Actually SWA not hubbing is not real true any more, if it ever was. They have many major stations where lots of airplanes arrive and depart having swapped passengers. That’s functionally a hub even if they don’t call it that for marketing reasons. Off top of my head their quasi-hubs now are DAL, MDW, STL, ATL, BWI, PHX, & LAS. I may have missed one.

What they do do, much more than the other mainstream carriers, is route aircraft like Hub 1- ABC - DEF - GHI then to Hub 2. So they can carry pax ABC - DEF, ABC - GHI, and DEF - GHI without ever touching a hub. Nowadays with more hubs the most common pattern is Hub1 - ABC - DEF - Hub 2. So the direct outstation to outstation flights are an ever-shrinking percentage of the whole.

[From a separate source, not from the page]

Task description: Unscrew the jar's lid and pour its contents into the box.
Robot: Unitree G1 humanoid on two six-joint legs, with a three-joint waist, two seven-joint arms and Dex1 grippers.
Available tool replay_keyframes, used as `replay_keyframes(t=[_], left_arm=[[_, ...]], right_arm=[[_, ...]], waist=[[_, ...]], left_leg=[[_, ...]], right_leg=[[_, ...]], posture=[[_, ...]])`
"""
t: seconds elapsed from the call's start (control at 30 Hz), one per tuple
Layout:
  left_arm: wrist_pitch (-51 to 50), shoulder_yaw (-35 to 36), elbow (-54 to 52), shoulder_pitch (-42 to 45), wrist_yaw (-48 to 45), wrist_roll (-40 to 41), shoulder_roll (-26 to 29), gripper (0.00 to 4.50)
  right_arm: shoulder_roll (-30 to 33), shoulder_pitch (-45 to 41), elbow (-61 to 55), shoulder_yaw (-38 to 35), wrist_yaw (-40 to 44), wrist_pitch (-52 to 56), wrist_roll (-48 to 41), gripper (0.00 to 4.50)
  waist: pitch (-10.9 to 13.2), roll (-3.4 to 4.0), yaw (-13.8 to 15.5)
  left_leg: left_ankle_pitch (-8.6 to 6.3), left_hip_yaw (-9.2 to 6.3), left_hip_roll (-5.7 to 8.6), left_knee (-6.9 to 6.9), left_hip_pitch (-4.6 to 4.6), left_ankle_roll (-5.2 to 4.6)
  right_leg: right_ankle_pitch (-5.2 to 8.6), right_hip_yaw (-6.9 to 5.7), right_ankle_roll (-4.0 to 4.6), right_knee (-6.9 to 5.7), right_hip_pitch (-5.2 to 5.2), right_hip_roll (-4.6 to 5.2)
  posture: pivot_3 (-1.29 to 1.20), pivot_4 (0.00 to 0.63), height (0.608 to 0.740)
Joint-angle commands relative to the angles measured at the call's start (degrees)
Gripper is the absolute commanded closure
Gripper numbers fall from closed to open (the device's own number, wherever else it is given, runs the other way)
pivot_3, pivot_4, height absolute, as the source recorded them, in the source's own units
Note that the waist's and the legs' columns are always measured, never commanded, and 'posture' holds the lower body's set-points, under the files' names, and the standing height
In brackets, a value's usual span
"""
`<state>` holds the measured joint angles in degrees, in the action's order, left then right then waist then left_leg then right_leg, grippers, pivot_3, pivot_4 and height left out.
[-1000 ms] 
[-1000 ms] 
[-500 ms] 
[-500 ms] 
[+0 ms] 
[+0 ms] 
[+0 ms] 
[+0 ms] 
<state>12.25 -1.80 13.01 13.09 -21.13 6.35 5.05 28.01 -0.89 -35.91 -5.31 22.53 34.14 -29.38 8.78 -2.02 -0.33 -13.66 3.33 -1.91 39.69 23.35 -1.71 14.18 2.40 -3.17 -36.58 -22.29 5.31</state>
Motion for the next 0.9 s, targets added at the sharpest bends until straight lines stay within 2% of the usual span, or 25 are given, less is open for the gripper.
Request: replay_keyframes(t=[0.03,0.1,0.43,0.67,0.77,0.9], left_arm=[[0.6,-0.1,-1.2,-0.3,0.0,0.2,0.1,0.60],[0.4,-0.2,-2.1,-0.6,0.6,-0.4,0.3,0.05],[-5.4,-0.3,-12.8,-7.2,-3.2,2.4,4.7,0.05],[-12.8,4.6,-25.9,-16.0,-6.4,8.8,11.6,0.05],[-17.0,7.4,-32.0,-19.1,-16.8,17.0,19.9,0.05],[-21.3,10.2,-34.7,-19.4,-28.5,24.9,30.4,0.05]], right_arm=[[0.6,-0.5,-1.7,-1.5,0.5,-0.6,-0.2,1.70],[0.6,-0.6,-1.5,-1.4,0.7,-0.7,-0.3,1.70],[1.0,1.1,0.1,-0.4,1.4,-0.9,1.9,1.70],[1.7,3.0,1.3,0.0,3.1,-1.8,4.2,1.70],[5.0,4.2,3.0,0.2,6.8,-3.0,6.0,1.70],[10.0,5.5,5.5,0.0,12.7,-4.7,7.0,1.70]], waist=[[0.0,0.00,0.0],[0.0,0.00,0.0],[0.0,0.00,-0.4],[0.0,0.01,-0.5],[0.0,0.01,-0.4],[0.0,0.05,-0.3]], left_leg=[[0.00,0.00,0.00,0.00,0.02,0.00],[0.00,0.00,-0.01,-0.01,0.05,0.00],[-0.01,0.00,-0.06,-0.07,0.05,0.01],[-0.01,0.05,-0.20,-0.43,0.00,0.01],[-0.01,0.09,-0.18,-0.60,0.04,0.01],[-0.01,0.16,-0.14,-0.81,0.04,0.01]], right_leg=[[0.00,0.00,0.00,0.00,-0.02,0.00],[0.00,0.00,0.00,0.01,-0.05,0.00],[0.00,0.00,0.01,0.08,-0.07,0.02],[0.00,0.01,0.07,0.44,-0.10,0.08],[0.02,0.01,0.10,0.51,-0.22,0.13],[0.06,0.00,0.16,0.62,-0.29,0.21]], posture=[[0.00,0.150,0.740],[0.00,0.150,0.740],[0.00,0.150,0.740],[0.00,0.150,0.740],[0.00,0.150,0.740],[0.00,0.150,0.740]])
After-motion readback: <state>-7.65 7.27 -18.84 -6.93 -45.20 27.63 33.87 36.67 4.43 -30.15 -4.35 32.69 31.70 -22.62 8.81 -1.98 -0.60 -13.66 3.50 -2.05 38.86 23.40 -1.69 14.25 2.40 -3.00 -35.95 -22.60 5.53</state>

This is a different approach to providing regional service, which the other carriers supply with their regional affiliates. It’s also mostly a legacy of the Wright amendment which required them to leave Dallas Love (DAL) (their original HQ/hub)and land in one of the adjacent states before continuing farther away. So they went DAL - OKC - Denver instead of DAL - OKC - DAL & separately DAL - DEN - DAL.
As to full flights and disruptions, the whole industry is that way. If we’re running 90% load factors and one flight cancels, it’ll take 10 flights= ~2 to 10 days to squeeze all the displaced pax onto the remaining seats to their destination.

The truth is that a lot of travel just gets cancelled outright. If you can’t get to Grandma’s on the days you have vacation you don’t go at all. If you don’t make the business meeting on Tuesday, showing up on Thursday won’t work for the people you’re meeting. So the meeting is rescheduled for two weeks hence.

To be sure everybody that’s away from home needs to get back. But if the customers delete or defer 2/3rd of the outbound travel that solves 1/3rd of our overall problem. Hertz / Avis also do quite a business. As an employee trying to travel non-rev I’ve had to drive 1500 miles to get back home from a trip when I got caught out when a disruption hit. I was far from the only person in line at the rental car place that day looking to one-way a car back home.

With the exception of a few stations in overseas locations inhospitable to Americans that’s not done now and wasn’t much done even in the old days AFAIK.

When you’re out on the road working a trip it’s 100% hotels at any carrier I’ve ever worked for or known anything about.

IIRC Northwest Orient (as it was then named) used to have a stewardess dorm in Tokyo where the girls lived for months between opportunities to return to the US. But this was for use when they were back at base between trips. Not while working on trips. And was mostly about being cheaper for the airline to provide a dorm than to provide a cost-of-living allowance to reside in Tokyo.
What is done, both then and now is the so-called “crash pad”. Lots of airline crewmembers do not live in the city they work out of. I work & live in greater Miami. The last guy I flew with lives in Sacramento. The previous guy lives near Tampa and the guy before him lives outside Philadelphia. When I got transferred here I was willing to move here. They weren’t; they stayed wherever they & their family happened to be established.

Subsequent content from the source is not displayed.